**HOW TO COMPLETE THIS TASK**
Check each line below for the word "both" and give the count alone.

**THE DATA**
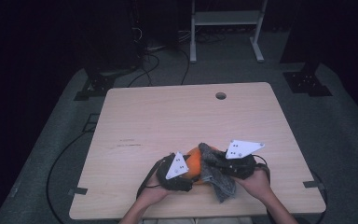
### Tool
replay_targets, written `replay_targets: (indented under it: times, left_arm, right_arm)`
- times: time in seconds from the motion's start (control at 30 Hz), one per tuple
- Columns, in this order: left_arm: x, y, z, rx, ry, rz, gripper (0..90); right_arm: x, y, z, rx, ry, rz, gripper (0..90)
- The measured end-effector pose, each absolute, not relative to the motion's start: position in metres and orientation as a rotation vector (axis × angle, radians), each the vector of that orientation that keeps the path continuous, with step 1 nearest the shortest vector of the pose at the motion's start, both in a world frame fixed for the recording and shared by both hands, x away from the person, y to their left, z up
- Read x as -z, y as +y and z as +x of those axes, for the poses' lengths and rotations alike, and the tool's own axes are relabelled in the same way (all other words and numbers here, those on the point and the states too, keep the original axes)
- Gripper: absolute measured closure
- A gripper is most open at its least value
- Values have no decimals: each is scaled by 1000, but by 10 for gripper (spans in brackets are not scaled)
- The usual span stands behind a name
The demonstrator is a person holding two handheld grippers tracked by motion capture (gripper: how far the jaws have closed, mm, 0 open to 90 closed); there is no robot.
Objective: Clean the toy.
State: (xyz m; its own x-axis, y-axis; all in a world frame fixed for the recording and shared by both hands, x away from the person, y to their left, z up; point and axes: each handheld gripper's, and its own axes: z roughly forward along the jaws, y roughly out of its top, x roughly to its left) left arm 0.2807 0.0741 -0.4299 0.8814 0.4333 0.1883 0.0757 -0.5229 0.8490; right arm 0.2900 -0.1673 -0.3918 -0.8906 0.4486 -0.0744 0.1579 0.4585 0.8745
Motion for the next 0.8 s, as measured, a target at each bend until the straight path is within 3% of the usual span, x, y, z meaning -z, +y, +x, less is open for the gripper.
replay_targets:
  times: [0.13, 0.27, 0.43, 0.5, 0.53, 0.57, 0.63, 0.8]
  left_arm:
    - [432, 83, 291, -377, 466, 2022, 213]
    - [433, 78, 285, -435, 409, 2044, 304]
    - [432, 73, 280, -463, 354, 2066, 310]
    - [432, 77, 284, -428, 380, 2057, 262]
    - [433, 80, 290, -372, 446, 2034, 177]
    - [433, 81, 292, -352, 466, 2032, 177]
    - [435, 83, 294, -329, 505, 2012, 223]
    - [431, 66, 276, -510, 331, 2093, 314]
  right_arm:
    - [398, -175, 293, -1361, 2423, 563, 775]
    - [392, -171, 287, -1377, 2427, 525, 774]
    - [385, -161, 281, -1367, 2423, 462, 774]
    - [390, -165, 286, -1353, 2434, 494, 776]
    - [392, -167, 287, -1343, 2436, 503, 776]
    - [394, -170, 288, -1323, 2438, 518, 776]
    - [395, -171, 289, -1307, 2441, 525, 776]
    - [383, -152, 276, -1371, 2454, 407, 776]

**COMPLETED TASK**
2